■ **Task instructions**: Scan the entries below for the word "post". Copy each line that has it.

Extracted data entries:
======
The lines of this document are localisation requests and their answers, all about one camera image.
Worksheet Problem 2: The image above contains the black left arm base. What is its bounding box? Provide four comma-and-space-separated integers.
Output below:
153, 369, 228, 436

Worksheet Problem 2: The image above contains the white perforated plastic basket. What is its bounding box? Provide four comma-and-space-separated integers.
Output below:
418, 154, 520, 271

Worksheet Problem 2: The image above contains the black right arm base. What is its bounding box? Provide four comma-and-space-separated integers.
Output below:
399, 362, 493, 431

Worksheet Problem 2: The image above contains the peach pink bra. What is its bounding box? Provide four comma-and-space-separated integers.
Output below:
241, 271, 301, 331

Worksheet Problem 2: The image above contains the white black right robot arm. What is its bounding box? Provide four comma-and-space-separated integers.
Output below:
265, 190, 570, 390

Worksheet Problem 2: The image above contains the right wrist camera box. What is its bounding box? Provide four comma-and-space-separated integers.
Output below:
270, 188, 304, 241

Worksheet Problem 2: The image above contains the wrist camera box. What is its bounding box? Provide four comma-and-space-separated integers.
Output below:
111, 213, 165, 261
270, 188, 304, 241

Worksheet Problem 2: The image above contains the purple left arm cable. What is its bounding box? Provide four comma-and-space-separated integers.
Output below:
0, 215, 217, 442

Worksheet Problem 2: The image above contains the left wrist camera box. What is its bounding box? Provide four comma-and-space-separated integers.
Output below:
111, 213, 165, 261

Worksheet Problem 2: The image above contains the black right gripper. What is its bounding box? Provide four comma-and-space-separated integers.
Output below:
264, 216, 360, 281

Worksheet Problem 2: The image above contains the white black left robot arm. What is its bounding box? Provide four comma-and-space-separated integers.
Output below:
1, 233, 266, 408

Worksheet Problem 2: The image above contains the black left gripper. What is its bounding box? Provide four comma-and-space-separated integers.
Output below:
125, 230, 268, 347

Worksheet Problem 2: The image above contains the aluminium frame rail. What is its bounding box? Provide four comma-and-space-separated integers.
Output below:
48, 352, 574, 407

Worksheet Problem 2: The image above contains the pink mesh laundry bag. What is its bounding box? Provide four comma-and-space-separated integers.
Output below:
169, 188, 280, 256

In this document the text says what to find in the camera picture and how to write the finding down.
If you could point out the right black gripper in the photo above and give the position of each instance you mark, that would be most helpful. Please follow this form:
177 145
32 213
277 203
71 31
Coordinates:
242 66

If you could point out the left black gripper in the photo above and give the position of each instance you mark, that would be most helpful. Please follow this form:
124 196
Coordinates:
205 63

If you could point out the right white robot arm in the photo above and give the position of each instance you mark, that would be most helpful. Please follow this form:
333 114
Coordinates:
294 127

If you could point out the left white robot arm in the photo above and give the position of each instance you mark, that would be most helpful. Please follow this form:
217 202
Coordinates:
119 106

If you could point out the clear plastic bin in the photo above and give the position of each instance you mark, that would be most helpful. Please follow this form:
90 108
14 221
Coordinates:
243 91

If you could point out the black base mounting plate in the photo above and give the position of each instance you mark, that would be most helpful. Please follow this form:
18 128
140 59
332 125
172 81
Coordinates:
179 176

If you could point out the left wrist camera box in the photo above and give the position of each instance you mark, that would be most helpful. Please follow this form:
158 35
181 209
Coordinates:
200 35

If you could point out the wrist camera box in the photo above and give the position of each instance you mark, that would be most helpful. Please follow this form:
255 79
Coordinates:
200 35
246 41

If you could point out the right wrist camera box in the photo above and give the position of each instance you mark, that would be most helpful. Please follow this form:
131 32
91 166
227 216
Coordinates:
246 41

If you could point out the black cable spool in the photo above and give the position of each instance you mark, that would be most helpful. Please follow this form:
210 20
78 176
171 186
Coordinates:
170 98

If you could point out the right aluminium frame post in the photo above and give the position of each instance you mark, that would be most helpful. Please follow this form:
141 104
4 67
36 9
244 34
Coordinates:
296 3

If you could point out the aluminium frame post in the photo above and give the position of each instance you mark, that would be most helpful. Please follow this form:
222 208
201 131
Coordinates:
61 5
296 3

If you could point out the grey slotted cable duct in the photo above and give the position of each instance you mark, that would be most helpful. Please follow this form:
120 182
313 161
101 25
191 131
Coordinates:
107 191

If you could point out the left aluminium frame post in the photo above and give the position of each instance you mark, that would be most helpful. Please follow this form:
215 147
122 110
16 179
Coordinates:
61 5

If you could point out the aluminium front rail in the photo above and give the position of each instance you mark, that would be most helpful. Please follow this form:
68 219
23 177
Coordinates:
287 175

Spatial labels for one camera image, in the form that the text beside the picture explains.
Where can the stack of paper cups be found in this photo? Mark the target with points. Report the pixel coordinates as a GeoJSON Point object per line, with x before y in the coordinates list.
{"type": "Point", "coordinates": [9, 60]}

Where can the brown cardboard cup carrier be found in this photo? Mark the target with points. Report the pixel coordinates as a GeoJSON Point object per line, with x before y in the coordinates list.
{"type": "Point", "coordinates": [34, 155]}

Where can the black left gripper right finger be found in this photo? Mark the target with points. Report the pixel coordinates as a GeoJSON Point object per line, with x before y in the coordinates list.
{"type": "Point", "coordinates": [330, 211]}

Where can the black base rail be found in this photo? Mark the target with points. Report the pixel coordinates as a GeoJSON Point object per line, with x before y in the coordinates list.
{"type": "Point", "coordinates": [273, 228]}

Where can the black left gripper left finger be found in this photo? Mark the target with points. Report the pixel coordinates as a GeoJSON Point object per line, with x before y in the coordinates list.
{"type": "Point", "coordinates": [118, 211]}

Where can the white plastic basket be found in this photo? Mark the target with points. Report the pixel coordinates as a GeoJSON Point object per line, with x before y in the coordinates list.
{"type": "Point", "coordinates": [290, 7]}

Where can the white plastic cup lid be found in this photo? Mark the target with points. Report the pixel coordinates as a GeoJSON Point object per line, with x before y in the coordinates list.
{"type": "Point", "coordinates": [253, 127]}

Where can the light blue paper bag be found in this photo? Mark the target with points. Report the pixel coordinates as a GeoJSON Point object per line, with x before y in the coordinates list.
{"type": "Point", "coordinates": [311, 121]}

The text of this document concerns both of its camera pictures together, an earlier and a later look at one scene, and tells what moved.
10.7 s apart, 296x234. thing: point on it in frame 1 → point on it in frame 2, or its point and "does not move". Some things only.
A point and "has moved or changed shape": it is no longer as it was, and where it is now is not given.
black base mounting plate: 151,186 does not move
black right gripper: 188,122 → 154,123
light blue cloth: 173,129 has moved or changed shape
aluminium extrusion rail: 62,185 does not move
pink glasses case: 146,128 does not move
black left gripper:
======
■ **Result**:
If you could point out the right aluminium frame post in the photo above and give the position of each instance you mark, that would be most helpful. Please follow this form:
If you could point out the aluminium frame post in the photo above and give the position of each instance you mark, that would be most helpful. Please follow this form:
If you could point out the left aluminium frame post in the photo above and give the position of each instance you mark, that would be most helpful. Please follow this form:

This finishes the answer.